Published in Scanners and Imaging.

Imagine playing chess without knowing all the rules. The analogy, adapted from renowned physicist Richard Feynman’s explanation of attempting to understand natural phenomena, was more or less what biologist Gustavo B. Menezes, of Brazil, experienced before he was exposed to a new world in imaging.

“I remember it just like yesterday,” Menezes says of the moment he was introduced to bioimaging. “It was love at first sight.”

The most routine lab microscopes work well to examine isolated samples of tissue extracted from a living subject.

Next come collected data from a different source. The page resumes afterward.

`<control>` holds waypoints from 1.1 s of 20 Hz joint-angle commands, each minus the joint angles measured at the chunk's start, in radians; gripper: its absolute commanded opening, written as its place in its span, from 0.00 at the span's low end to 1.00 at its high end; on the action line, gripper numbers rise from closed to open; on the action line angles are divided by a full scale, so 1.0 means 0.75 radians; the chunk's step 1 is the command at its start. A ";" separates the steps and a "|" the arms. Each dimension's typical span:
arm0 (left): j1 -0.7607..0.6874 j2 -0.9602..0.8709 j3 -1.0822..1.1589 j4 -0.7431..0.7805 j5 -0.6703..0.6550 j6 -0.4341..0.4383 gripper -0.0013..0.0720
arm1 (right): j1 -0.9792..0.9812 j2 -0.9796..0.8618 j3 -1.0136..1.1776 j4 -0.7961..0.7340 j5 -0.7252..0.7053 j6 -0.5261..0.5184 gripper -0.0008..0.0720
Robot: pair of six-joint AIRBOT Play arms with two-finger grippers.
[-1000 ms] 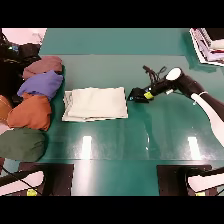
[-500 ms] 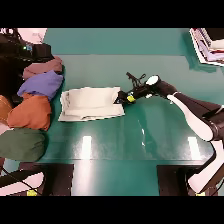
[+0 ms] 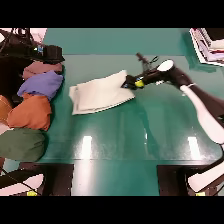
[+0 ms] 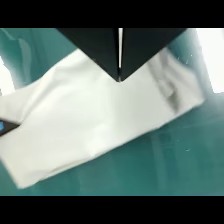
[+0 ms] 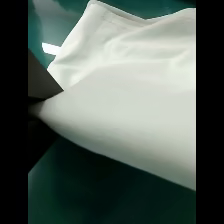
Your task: Fold the shirts.
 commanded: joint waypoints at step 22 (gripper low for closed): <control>-0.026 0.001 0.000 -0.004 0.049 -0.037 0.05 | -1.533 0.847 -0.739 -0.689 0.012 0.141 0.83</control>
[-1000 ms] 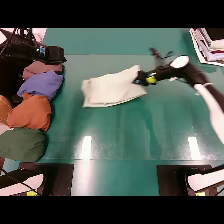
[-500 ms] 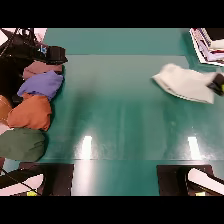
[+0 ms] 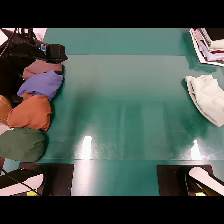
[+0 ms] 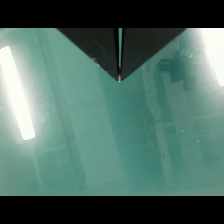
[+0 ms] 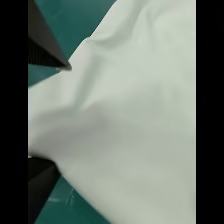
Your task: Fold the shirts.
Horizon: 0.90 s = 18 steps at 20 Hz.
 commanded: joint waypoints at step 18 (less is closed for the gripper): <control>-0.001 0.001 0.000 -0.070 0.014 -0.002 0.05 | 1.175 0.008 0.335 0.090 0.236 -0.039 0.07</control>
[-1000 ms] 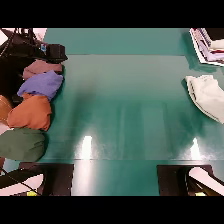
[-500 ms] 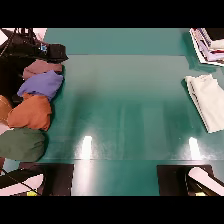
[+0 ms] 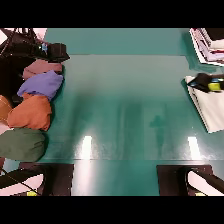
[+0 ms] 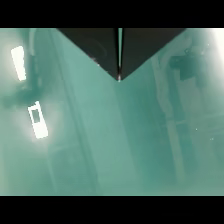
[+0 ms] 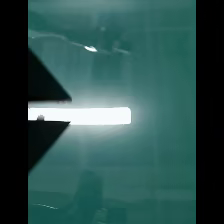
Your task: Fold the shirts.
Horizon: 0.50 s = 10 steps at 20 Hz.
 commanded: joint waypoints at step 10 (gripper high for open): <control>-0.001 0.001 0.000 -0.004 0.006 0.002 0.05 | 0.383 0.001 0.003 0.014 -0.042 -0.003 0.04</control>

Those were the ones available to Menezes and his colleagues in Brazil at the time.

More advanced microscopes, in contrast, allow researchers to examine biological processes within a living specimen — or, in vivo — in real time and all at once. Whole organs or even an entire living specimen can be imaged while it conducts its normal biological functions, giving researchers the ability to witness interactions at various levels of cell structures.

“[Knowing] how cells connect, how cells kill bacteria, how a molecule travels from one place to another,” Menezes explains of its application, “this has opened huge doors in our knowledge about biology.”

Access to what Menezes called “a whole new world” in biology, however, was limited in Brazil due to the prohibitively high cost of bioimaging microscopes — but he was determined to change that.